:: Input data ::
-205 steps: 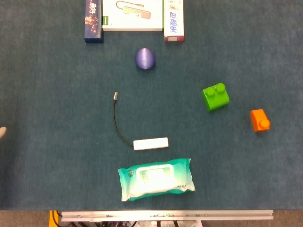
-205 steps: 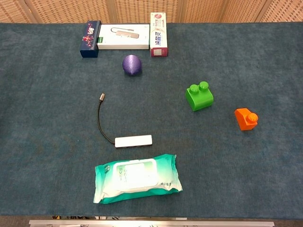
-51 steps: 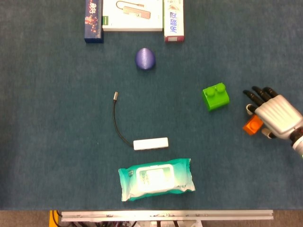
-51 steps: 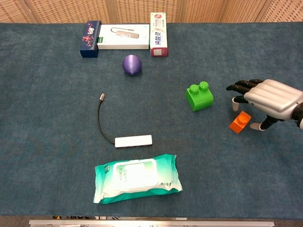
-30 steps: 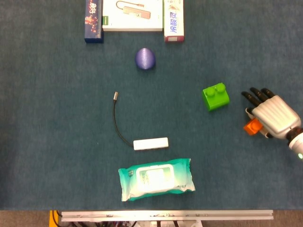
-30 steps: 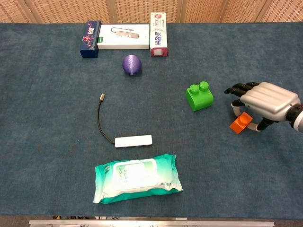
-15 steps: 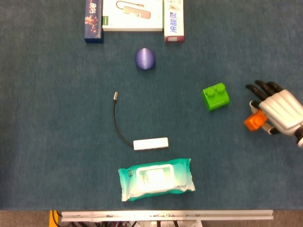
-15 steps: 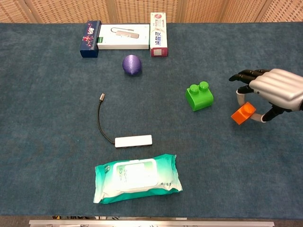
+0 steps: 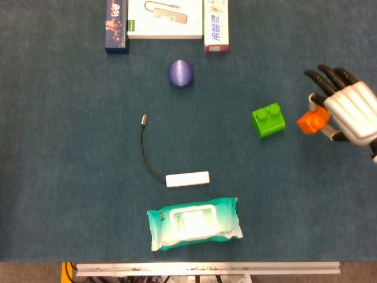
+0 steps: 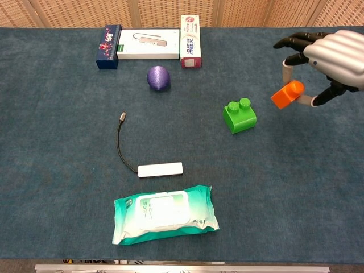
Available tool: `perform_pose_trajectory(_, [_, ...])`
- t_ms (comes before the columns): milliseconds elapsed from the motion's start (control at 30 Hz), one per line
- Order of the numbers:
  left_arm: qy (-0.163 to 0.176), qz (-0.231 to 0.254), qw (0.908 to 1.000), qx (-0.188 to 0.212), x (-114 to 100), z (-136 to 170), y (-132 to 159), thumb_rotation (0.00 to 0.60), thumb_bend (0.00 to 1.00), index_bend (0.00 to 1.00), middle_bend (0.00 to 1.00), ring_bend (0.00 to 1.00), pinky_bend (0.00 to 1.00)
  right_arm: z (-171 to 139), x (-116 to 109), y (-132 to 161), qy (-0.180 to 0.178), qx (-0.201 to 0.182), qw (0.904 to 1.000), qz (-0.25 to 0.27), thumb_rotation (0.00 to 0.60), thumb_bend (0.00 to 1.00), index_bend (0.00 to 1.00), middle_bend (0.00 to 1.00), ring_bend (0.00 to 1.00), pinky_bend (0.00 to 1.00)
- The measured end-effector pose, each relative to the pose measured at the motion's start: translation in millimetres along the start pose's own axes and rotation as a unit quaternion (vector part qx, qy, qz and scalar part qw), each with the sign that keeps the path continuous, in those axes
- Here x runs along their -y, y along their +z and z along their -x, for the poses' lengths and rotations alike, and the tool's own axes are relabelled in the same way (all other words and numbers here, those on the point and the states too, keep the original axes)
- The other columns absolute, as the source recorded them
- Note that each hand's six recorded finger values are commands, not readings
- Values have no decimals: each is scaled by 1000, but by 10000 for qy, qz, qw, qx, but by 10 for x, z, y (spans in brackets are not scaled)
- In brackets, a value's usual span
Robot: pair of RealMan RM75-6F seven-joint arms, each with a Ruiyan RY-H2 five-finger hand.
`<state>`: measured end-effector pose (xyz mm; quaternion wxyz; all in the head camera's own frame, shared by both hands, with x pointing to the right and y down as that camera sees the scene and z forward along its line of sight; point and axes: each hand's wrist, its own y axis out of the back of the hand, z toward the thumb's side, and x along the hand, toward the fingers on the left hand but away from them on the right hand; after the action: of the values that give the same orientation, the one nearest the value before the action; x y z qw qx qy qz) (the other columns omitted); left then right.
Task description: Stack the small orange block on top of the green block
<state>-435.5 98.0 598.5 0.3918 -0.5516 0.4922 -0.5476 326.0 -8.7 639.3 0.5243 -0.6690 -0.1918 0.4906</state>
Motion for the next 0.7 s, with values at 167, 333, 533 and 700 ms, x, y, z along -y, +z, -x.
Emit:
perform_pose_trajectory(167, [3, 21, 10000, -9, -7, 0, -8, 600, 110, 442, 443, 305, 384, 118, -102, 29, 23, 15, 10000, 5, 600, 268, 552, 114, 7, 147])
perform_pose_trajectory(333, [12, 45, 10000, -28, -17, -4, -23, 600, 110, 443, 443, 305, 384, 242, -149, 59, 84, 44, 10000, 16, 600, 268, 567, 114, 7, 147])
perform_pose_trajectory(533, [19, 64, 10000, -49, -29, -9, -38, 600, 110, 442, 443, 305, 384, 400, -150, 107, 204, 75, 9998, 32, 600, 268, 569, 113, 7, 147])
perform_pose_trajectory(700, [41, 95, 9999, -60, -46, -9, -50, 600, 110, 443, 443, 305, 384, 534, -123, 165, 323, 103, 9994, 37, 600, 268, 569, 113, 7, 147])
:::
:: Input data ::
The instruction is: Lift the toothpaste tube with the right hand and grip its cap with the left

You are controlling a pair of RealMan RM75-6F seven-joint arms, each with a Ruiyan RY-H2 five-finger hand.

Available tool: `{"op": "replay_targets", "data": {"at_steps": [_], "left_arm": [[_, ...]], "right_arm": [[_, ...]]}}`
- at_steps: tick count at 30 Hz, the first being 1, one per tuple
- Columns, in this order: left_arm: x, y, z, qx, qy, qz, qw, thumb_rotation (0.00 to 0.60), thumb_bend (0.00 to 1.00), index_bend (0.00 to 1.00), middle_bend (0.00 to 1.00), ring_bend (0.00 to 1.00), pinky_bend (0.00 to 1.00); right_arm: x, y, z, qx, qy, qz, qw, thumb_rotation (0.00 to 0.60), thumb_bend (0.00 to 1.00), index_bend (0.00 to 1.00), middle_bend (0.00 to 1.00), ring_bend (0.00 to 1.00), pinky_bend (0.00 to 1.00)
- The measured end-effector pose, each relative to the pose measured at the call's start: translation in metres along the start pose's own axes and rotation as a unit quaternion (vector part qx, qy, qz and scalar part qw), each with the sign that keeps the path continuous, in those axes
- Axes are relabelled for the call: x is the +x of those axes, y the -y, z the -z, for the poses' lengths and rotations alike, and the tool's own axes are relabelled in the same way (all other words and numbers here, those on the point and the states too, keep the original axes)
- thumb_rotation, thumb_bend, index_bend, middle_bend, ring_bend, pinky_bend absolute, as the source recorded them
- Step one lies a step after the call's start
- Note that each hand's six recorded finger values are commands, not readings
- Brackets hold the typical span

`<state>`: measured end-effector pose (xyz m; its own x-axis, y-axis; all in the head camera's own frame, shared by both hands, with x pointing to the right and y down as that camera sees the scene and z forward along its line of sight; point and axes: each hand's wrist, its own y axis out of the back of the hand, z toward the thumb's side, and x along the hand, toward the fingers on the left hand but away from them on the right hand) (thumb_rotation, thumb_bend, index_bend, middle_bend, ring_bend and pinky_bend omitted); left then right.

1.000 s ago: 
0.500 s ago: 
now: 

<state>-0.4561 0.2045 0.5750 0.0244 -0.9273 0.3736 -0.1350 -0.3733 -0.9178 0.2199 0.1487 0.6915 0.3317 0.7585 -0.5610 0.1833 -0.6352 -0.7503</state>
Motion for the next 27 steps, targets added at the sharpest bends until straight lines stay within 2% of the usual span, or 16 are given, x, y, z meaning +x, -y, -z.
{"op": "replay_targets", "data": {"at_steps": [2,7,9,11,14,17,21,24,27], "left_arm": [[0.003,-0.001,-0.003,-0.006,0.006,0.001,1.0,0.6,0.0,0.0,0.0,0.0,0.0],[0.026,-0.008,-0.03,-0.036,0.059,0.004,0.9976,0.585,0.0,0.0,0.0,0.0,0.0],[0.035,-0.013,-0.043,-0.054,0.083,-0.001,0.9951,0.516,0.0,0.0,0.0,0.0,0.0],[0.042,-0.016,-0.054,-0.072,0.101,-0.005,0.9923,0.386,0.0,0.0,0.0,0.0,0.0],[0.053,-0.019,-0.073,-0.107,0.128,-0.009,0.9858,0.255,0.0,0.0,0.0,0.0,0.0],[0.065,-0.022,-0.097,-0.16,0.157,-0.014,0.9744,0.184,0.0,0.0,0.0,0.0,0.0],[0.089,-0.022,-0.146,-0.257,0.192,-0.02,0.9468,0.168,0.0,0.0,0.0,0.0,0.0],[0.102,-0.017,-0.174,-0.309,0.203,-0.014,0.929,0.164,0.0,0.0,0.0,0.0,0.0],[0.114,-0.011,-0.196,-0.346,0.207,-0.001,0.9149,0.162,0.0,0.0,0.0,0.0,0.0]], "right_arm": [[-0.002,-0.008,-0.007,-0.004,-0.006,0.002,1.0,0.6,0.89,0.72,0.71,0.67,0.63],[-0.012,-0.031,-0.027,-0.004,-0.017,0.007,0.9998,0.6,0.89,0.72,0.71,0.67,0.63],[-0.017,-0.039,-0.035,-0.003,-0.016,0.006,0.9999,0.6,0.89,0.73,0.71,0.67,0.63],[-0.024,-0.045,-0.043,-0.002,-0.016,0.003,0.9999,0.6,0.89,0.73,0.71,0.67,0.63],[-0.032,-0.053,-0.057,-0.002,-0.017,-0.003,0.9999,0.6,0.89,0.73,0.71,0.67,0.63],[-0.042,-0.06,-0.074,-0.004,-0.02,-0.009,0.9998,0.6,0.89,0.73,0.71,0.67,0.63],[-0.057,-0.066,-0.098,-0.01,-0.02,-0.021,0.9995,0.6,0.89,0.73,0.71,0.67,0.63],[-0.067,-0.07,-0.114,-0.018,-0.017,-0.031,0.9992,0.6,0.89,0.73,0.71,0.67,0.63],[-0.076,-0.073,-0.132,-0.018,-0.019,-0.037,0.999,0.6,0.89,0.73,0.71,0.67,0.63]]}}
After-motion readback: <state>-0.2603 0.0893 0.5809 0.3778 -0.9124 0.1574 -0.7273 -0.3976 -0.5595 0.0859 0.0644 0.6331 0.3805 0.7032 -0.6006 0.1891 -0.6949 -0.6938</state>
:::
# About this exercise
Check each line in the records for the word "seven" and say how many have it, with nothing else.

# Written answer
2